# Morita equivalence of Lie groupoids

I am trying to understand what exactly is the Morita equivalence of Lie groupoids.

I am reading Ieke Moerdijk’s notes Orbifolds as groupoids.

A homomorphism $$\phi:\mathcal{H}\rightarrow \mathcal{G}$$ between Lie groupoids is called an equivalence (Morita equivalence) if

• the composition $$G_1\times_{G_0} H_0\xrightarrow{\pi_2}G_1\xrightarrow{t}G_0$$ is a surjective submersion.

• the square $$\require{AMScd}\begin{CD} \mathcal H_1 @>\phi>> \mathcal G_1 \\ @V(s, t)VV @V(s, t)VV \\ \mathcal H_0 \times \mathcal H_0 @>\phi \times \phi>> \mathcal G_0 \times \mathcal G_0 \end{CD}$$

is a fibered product of manifolds.

Here $$\mathcal{H}_1$$ denotes morphism set and $$\mathcal{H}_0$$ denotes objects set. Similarly $$\mathcal{G}_0,\mathcal{G}_1$$ are denoted.

I do not really understand what exactly this says. I am trying to understand what this means in the case of simple examples but did not succeed.

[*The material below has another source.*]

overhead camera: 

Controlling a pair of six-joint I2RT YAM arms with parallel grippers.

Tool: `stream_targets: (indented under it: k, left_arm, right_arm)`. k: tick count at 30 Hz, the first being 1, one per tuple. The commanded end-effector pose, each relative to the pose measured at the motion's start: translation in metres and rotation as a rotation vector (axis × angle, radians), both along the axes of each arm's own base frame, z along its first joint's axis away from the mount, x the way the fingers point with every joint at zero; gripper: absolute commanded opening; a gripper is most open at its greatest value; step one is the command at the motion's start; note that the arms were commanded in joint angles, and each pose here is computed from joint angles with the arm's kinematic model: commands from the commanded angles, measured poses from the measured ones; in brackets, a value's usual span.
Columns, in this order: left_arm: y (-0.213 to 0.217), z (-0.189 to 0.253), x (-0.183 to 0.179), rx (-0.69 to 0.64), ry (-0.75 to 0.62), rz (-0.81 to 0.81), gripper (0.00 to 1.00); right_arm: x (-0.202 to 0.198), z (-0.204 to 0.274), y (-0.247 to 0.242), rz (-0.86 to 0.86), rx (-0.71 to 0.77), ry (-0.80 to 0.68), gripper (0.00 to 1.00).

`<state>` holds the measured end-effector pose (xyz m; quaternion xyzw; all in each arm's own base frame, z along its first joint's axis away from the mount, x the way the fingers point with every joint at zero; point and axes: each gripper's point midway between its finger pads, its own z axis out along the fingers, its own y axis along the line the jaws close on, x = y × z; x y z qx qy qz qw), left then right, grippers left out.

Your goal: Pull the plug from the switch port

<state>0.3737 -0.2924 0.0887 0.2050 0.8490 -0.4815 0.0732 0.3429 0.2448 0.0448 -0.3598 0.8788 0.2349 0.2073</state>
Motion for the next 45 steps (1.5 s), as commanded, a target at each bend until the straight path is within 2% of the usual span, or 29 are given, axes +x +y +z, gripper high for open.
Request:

The notion of equivalence of categories I know is the following:

A functor $$\mathcal{F}:\mathcal{C}\rightarrow\mathcal{D}$$ is called an equivalnece of categories if there is another functor $$\mathcal{G}:\mathcal{D}\rightarrow \mathcal{C}$$ such that $$\mathcal{F}\circ\mathcal{G}$$ is naturally equivalent to the identity functor on $$\mathcal{D}$$ and $$\mathcal{G}\circ\mathcal{F}$$ is naturally equivalent to identity functor on $$\mathcal{C}$$.

Do we have something similar to this when we say Morita equivalence of Lie groupoids?

Edit: As suggested by Benjamin Steinberg, I tried to see that the first condition is saying $$\phi$$ is an essentially surjective functor and the second condition is saying that $$\phi$$ is fully faithful.

I was able to see that the first condition implies that the functor is essentially surjective. I have deleted the proof here and added it in comments (1 2) so that the question does not look big.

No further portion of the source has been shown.